Kaufman, L. & Rousseeuw, P.J. (1990). Finding Groups in Data. Wiley. Ng, R. & Han, J. (2002). CLARANS: A method for clustering objects for spatial data mining. IEEE TKDE.

clara(df, k, method='dtw', n_samples=5, sample_size=40, max_iter=100, seed=42, id_col='unique_id', target_col='y', **distance_kwargs)

CLARA: subsample-based PAM for large datasets.

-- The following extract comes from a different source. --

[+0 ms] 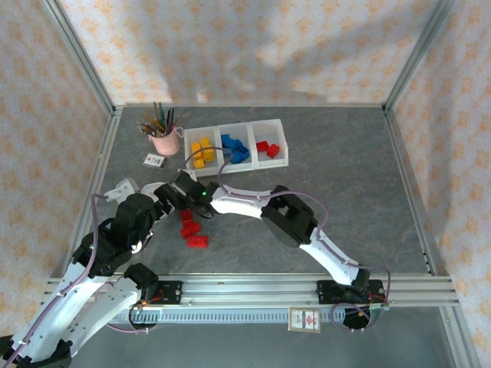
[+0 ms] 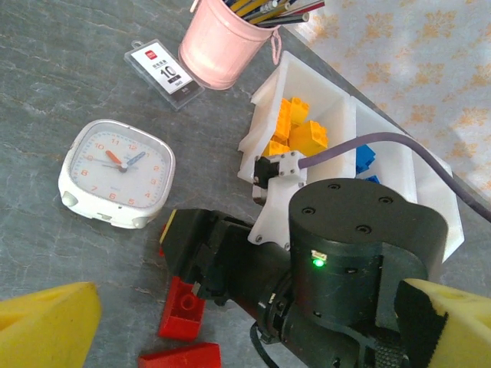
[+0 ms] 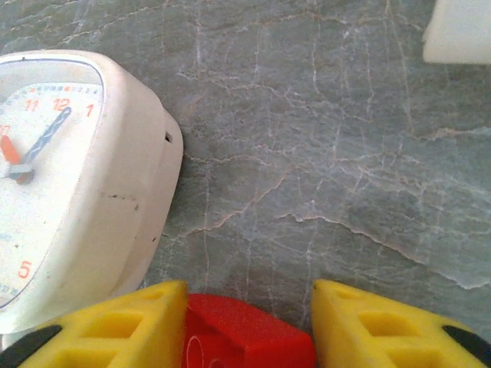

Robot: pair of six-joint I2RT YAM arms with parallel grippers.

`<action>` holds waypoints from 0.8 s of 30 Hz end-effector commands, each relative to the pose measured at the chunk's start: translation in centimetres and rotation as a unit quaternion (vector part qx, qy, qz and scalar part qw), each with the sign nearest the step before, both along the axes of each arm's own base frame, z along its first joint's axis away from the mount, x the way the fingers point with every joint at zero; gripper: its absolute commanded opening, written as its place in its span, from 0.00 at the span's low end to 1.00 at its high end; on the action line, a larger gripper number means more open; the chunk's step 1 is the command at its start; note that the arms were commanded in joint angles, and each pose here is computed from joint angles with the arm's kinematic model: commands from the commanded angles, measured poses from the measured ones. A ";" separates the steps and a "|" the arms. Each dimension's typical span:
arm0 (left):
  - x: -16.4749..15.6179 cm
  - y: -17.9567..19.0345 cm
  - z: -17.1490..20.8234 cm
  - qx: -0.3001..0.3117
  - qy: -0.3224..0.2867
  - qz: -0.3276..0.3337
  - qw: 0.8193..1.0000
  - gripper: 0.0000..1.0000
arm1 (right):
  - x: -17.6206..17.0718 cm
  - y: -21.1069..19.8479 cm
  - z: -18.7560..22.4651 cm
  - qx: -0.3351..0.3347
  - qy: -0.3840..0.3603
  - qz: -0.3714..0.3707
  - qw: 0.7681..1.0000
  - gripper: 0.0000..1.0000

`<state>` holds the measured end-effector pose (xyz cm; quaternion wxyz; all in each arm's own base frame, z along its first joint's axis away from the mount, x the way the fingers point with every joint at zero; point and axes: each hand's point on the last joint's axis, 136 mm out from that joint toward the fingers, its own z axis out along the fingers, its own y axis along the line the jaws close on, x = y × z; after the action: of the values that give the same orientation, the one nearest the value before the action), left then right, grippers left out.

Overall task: Sort the legos into containers by color
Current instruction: Pick up the lego from the middle-left of the table, then place the lego in the container.

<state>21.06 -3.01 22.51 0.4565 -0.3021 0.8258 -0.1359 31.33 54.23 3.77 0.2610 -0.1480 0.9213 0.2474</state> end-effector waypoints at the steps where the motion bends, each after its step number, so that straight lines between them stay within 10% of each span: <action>1: -0.3 0.8 -0.7 0.014 0.010 0.013 1.000 0.99 | 0.0 -0.2 0.2 -0.006 0.001 -0.002 1.000 0.38; 14: 0.2 -0.1 0.4 0.007 -0.002 -0.008 1.000 0.99 | 1.2 -2.3 7.0 0.032 -0.037 -0.020 0.999 0.20; 24: 2.9 -3.9 1.8 -0.008 -0.024 -0.084 0.996 0.99 | 5.4 -14.7 13.6 0.059 -0.077 -0.122 0.988 0.20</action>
<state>22.63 -5.33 22.28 0.4427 -0.2606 0.8445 -0.1514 34.23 43.12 14.29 0.3195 -0.0765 0.9069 0.2638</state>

Runs PAM on n_samples random subsamples of size sample_size, evaluates the full-dataset cost for each, and returns the best result.

Parameters

df DataFrame with columns id_col and target_col. k Number of clusters. method Distance metric name (e.g. "dtw", "erp"). Default "dtw". n_samples Number of subsampling iterations. Default 5. sample_size Number of series per subsample. Clamped to the total number of series if larger. Default 40. max_iter Maximum PAM swap iterations per subsample. Default 100. seed Random seed for reproducibility. id_col Column identifying each time series. target_col Column with the time series values. **distance_kwargs Extra keyword arguments forwarded to the distance function.

Returns

pl.DataFrame DataFrame with columns [id_col, "cluster"].

clarans(df, k, method='dtw', num_local=2, max_neighbor=10, seed=42, id_col='unique_id', target_col='y', **distance_kwargs)

CLARANS: randomized medoid neighborhood search.

Performs num_local restarts of a local search that explores up to max_neighbor random medoid swaps before declaring convergence.

Parameters

df DataFrame with columns id_col and target_col. k Number of clusters. method Distance metric name (e.g. "dtw", "erp"). Default "dtw". num_local Number of random restarts. Default 2. max_neighbor Maximum random swap attempts per restart before stopping. Default 10. seed Random seed for reproducibility. id_col Column identifying each time series. target_col Column with the time series values. **distance_kwargs Extra keyword arguments forwarded to the distance function.

Returns

pl.DataFrame DataFrame with columns [id_col, "cluster"].